▶ **EXERCISE**
Reproduce every record exactly as written.

Recorded data
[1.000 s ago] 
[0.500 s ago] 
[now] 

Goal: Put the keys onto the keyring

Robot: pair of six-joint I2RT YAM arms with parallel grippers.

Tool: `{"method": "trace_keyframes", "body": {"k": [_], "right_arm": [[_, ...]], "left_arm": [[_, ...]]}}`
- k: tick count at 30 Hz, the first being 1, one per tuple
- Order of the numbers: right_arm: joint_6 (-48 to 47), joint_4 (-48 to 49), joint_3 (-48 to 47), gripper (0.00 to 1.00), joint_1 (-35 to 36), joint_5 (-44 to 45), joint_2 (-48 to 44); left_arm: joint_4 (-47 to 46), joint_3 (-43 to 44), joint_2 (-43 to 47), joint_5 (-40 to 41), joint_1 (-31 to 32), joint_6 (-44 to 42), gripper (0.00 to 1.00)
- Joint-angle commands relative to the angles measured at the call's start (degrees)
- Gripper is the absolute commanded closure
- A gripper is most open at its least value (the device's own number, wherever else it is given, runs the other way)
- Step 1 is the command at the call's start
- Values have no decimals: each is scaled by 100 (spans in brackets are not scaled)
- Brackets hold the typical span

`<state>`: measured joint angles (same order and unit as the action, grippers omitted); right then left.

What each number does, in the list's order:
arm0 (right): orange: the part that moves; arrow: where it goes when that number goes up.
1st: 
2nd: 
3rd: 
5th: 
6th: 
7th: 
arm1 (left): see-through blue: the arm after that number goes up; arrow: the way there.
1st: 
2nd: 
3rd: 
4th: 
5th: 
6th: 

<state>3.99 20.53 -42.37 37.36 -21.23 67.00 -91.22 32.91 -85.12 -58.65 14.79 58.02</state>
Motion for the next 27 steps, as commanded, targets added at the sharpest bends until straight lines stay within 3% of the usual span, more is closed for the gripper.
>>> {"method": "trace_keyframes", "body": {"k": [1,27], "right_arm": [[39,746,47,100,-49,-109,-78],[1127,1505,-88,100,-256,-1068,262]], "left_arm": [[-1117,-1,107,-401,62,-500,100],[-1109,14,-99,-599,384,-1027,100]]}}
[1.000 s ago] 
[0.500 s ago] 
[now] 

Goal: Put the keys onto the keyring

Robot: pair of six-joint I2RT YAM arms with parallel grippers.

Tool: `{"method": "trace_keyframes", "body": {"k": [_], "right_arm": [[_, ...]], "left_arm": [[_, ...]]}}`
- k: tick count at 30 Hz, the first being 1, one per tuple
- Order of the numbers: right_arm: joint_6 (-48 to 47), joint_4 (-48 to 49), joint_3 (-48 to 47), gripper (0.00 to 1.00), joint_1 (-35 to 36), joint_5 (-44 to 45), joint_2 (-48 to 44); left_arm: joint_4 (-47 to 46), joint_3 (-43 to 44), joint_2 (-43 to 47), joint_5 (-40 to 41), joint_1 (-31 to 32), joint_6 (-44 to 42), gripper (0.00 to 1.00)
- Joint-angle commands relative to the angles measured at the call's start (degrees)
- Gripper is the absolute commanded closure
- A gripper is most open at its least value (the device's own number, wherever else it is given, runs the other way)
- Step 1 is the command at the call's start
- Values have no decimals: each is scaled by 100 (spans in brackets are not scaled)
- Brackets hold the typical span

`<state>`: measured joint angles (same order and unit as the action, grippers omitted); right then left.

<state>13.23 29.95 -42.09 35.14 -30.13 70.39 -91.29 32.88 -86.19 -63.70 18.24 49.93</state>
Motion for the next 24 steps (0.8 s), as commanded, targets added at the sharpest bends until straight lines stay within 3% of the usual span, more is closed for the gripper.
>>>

▶ **RESULT FOR THIS EXERCISE**
[1.000 s ago] 
[0.500 s ago] 
[now] 

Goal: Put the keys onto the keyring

Robot: pair of six-joint I2RT YAM arms with parallel grippers.

Tool: `{"method": "trace_keyframes", "body": {"k": [_], "right_arm": [[_, ...]], "left_arm": [[_, ...]]}}`
- k: tick count at 30 Hz, the first being 1, one per tuple
- Order of the numbers: right_arm: joint_6 (-48 to 47), joint_4 (-48 to 49), joint_3 (-48 to 47), gripper (0.00 to 1.00), joint_1 (-35 to 36), joint_5 (-44 to 45), joint_2 (-48 to 44); left_arm: joint_4 (-47 to 46), joint_3 (-43 to 44), joint_2 (-43 to 47), joint_5 (-40 to 41), joint_1 (-31 to 32), joint_6 (-44 to 42), gripper (0.00 to 1.00)
- Joint-angle commands relative to the angles measured at the call's start (degrees)
- Gripper is the absolute commanded closure
- A gripper is most open at its least value (the device's own number, wherever else it is given, runs the other way)
- Step 1 is the command at the call's start
- Values have no decimals: each is scaled by 100 (spans in brackets are not scaled)
- Brackets hold the typical span

`<state>`: measured joint angles (same order and unit as the action, grippers omitted); right then left.

What each number does, in the list's order:
arm0 (right): orange: the part that moves; arrow: where it goes when that number goes up.
1st: 
2nd: 
3rd: 
5th: 
6th: 
7th: 
arm1 (left): see-through blue: the arm after that number goes up; arrow: the way there.
1st: 
2nd: 
3rd: 
4th: 
5th: 
6th: 

<state>3.99 20.53 -42.37 37.36 -21.23 67.00 -91.22 32.91 -85.12 -58.65 14.79 58.02</state>
Motion for the next 27 steps, as commanded, targets added at the sharpest bends until straight lines stay within 3% of the usual span, more is closed for the gripper.
>>> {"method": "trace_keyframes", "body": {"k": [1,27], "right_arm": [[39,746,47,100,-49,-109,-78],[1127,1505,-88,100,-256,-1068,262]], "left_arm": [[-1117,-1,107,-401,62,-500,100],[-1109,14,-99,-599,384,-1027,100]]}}
[1.000 s ago] 
[0.500 s ago] 
[now] 

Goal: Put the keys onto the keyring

Robot: pair of six-joint I2RT YAM arms with parallel grippers.

Tool: `{"method": "trace_keyframes", "body": {"k": [_], "right_arm": [[_, ...]], "left_arm": [[_, ...]]}}`
- k: tick count at 30 Hz, the first being 1, one per tuple
- Order of the numbers: right_arm: joint_6 (-48 to 47), joint_4 (-48 to 49), joint_3 (-48 to 47), gripper (0.00 to 1.00), joint_1 (-35 to 36), joint_5 (-44 to 45), joint_2 (-48 to 44); left_arm: joint_4 (-47 to 46), joint_3 (-43 to 44), joint_2 (-43 to 47), joint_5 (-40 to 41), joint_1 (-31 to 32), joint_6 (-44 to 42), gripper (0.00 to 1.00)
- Joint-angle commands relative to the angles measured at the call's start (degrees)
- Gripper is the absolute commanded closure
- A gripper is most open at its least value (the device's own number, wherever else it is given, runs the other way)
- Step 1 is the command at the call's start
- Values have no decimals: each is scaled by 100 (spans in brackets are not scaled)
- Brackets hold the typical span

`<state>`: measured joint angles (same order and unit as the action, grippers omitted); right then left.

<state>13.23 29.95 -42.09 35.14 -30.13 70.39 -91.29 32.88 -86.19 -63.70 18.24 49.93</state>
Motion for the next 24 steps (0.8 s), as commanded, targets added at the sharpest bends until straight lines stay within 3% of the usual span, more is closed for the gripper.
>>>

The output above is complete as it stands.